Here the job is to return only the lines of the material, exactly, from the first one to the line with "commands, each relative".

+++ The data

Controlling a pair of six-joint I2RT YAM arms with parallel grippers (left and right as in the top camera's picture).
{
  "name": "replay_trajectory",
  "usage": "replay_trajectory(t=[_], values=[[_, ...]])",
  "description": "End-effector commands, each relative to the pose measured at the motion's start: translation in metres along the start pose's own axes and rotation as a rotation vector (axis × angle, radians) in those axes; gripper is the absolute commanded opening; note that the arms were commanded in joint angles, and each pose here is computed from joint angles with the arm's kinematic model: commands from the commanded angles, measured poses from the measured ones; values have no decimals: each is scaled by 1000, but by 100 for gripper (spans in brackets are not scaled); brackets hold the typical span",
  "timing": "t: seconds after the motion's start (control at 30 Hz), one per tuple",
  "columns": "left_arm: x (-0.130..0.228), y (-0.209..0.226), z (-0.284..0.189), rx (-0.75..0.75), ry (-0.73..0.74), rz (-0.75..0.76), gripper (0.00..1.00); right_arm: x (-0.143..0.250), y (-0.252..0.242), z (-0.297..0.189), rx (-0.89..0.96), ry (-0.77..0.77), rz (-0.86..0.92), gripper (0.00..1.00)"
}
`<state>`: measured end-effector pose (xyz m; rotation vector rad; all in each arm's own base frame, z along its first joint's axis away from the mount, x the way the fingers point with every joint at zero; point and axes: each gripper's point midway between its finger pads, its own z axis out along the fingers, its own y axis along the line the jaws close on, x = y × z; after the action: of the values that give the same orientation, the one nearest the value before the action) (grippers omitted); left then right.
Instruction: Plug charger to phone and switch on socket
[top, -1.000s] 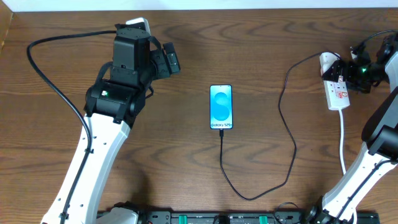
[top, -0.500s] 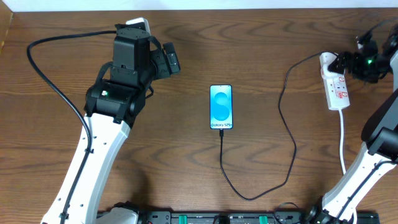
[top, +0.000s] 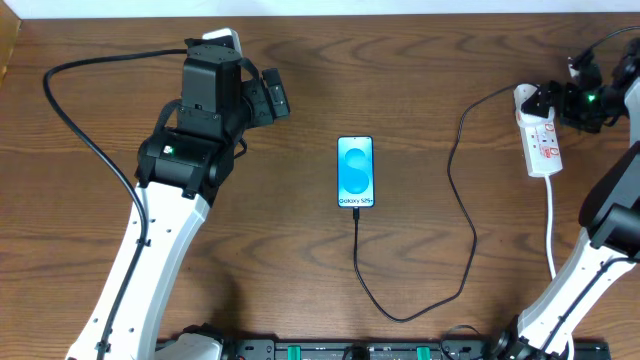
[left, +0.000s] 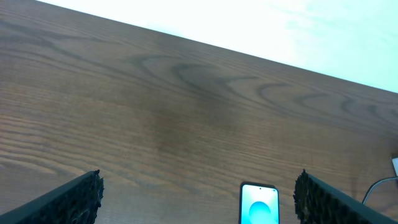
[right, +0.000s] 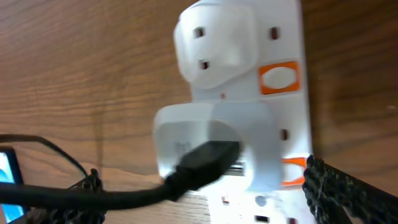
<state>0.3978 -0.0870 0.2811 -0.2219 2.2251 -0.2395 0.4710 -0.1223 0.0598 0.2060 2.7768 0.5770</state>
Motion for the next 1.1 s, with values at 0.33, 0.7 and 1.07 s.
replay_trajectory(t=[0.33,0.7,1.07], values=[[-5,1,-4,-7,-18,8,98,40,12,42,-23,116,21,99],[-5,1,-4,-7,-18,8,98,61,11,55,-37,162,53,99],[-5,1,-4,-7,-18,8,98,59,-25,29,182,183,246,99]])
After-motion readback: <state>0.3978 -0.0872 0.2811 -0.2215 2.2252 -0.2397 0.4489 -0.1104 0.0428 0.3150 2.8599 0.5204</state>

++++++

— Answer to this problem —
Controlling a pair of six-joint I2RT YAM arms with parallel grippers (left and right as in the top camera's picture).
{
  "name": "replay_trajectory",
  "usage": "replay_trajectory(t=[_], values=[[_, ...]])",
  "description": "End-effector commands, each relative to the pose measured at the motion's start: translation in metres along the start pose's own axes and rotation as a rotation vector (axis × angle, radians) in those axes; gripper is the absolute commanded opening; note that the arms were commanded in joint angles, and each pose here is computed from joint angles with the arm's kinematic model: commands from the commanded angles, measured poses from the measured ones; values have no decimals: each is scaled by 1000, but by 100 for gripper (spans in brackets are not scaled); brackets hold the typical span",

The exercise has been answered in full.